Martin Schläpfers Bewegungssprache hat hier die Eleganz, das Fließen verloren, sie wirkt abgehackt, stockend, suchend, wechselt unvermittelt von neoklassischen Ballettbewegungen in Krämpfe, Zuckungen, wildes Schütteln, ja in die Art von Kontorsionen und spastischen Verschlingungen, die William Forsythe derzeit macht (als würde sich Schläpfer dagegen wehren, zu dessen Antipode stilisiert zu werden). Wohl ziehen zwei Ballerinen spiegelbildlich wie die großen Schwäne ihre Bahnen (später taucht für eine Sekunde auch der Schwanenkreis auf, genau wie die nach hinten gereckten Schwanenarme), wohl gibt es immer wieder athletische oder virtuose Versuche - Sprünge, Double Tours, Pirouetten, reine klassische Posen -, wohl steht Marlúcia do Amaral auf Spitze, aber wieder knallt sie ihre Schuhe aggressiv auf den Boden, knickt vorwärts auf die Spitze hinauf in ihrem tröstlich-brutalen Duo mit Chidozie Nzerem.
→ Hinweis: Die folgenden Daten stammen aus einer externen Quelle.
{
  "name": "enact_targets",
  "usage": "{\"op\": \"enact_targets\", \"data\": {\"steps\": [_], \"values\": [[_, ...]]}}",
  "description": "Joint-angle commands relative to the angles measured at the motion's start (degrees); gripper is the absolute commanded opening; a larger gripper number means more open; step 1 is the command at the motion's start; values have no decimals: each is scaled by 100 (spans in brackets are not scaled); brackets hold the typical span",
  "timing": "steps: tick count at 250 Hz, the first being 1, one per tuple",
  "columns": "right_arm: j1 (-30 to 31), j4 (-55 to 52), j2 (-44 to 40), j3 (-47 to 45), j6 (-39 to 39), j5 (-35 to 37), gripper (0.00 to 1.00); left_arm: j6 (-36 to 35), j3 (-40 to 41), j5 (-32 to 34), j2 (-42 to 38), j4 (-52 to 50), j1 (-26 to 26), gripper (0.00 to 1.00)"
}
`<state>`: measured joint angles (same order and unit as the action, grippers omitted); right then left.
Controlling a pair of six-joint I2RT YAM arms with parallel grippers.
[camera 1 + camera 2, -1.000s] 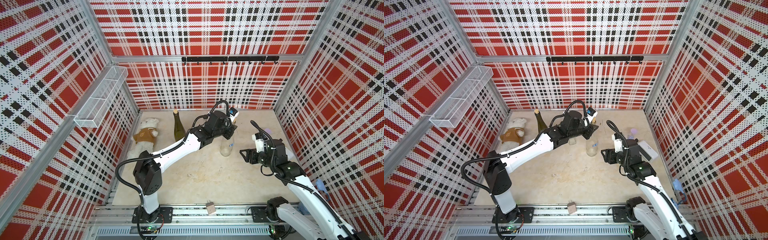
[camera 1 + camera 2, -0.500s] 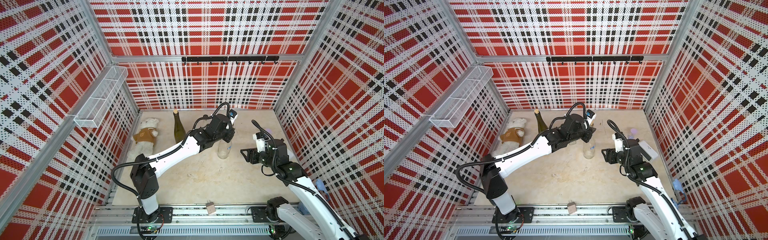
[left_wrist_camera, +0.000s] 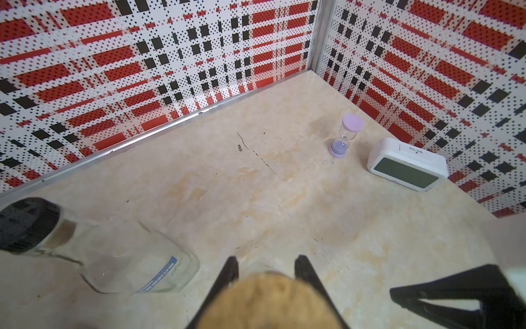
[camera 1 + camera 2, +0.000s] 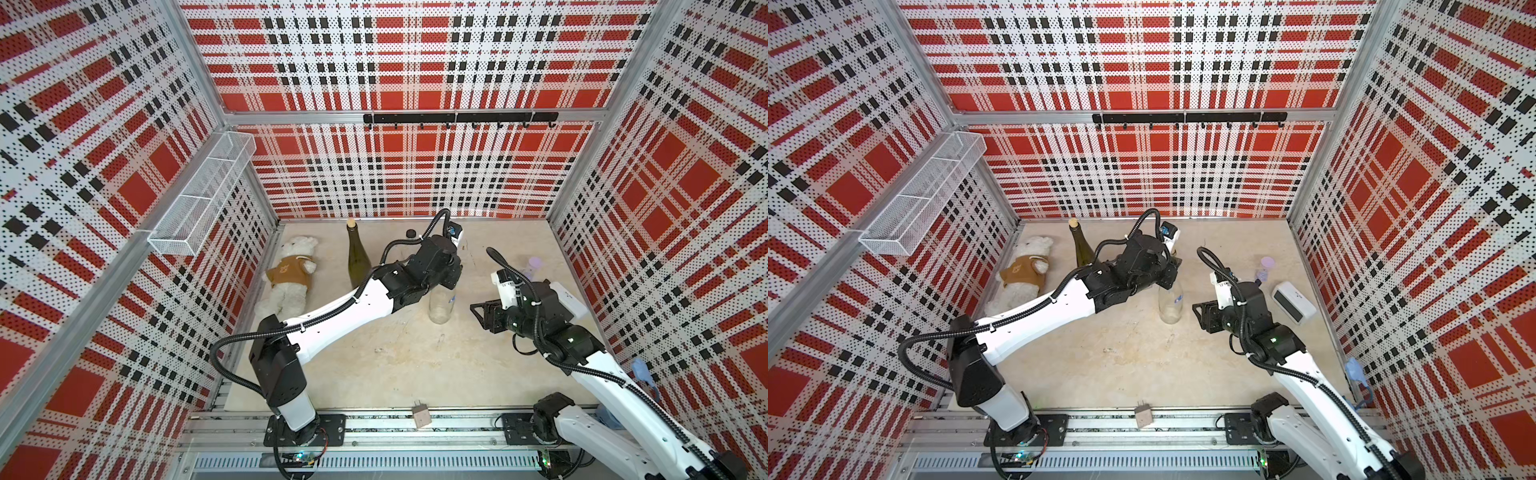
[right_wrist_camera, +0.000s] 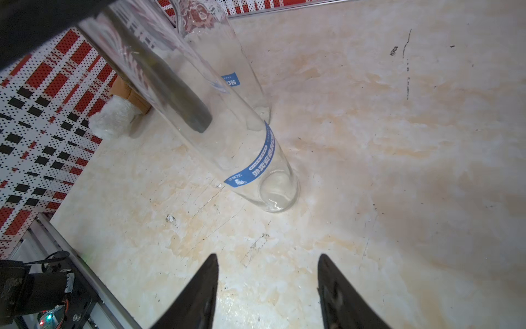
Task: Remove the label from the bottle
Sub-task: Hold the bottle at the center of the board.
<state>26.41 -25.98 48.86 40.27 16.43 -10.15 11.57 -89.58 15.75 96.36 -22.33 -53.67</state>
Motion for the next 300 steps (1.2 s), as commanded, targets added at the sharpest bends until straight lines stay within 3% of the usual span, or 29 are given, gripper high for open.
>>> {"op": "enact_targets", "data": {"steps": [1, 132, 300], "values": [[234, 462, 92, -85, 136, 326, 56, 285, 114, 220, -240, 366, -30, 25], [953, 1285, 676, -104, 586, 1092, 40, 445, 283, 241, -266, 501, -31, 25], [1129, 2040, 1389, -46, 825, 1156, 36, 446, 292, 116, -249, 556, -30, 25]]}}
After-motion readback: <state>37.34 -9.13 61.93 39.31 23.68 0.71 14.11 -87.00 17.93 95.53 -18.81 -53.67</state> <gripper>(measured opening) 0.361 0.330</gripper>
Oft sieht es aus, als ob die Individuen etwas vor sich hin zelebrieren, befangen in ihrer Bewegungsart, manchmal als Tai-Chi, ein anderes Mal sogar in einer Hip-Hop-Schraube. Nie konzentriert sich das Geschehen auf einen Schauplatz, selbst gegen das große Unisono am Schluss behaupten sich ein paar Eigenwillige. Der Choreograf bietet uns keine feste Ordnung mehr an, es gibt keine Struktur, keinen durchgängigen Stil. Das klassische Ballett, einst Schläpfers Ausgangspunkt, scheint jetzt nur noch als Zitat übrig geblieben zu sein, in winzigen Momentaufnahmen, die flüchtig an die Klassiker oder Neoklassiker erinnern und doch zu schön, zu elaboriert wirken inmitten des Zitterns, der einwärts verkrampften Füße, der zusammengesunkenen Gestalten: nicht mehr Zuflucht, nur noch Erinnerung, die sacht sich schließenden Türen aus Becketts Libretto. Zum ersten Mal bekommt man Angst, ob es für den immer drängender fragenden Choreografen Martin Schläpfer überhaupt ein Zurück gibt.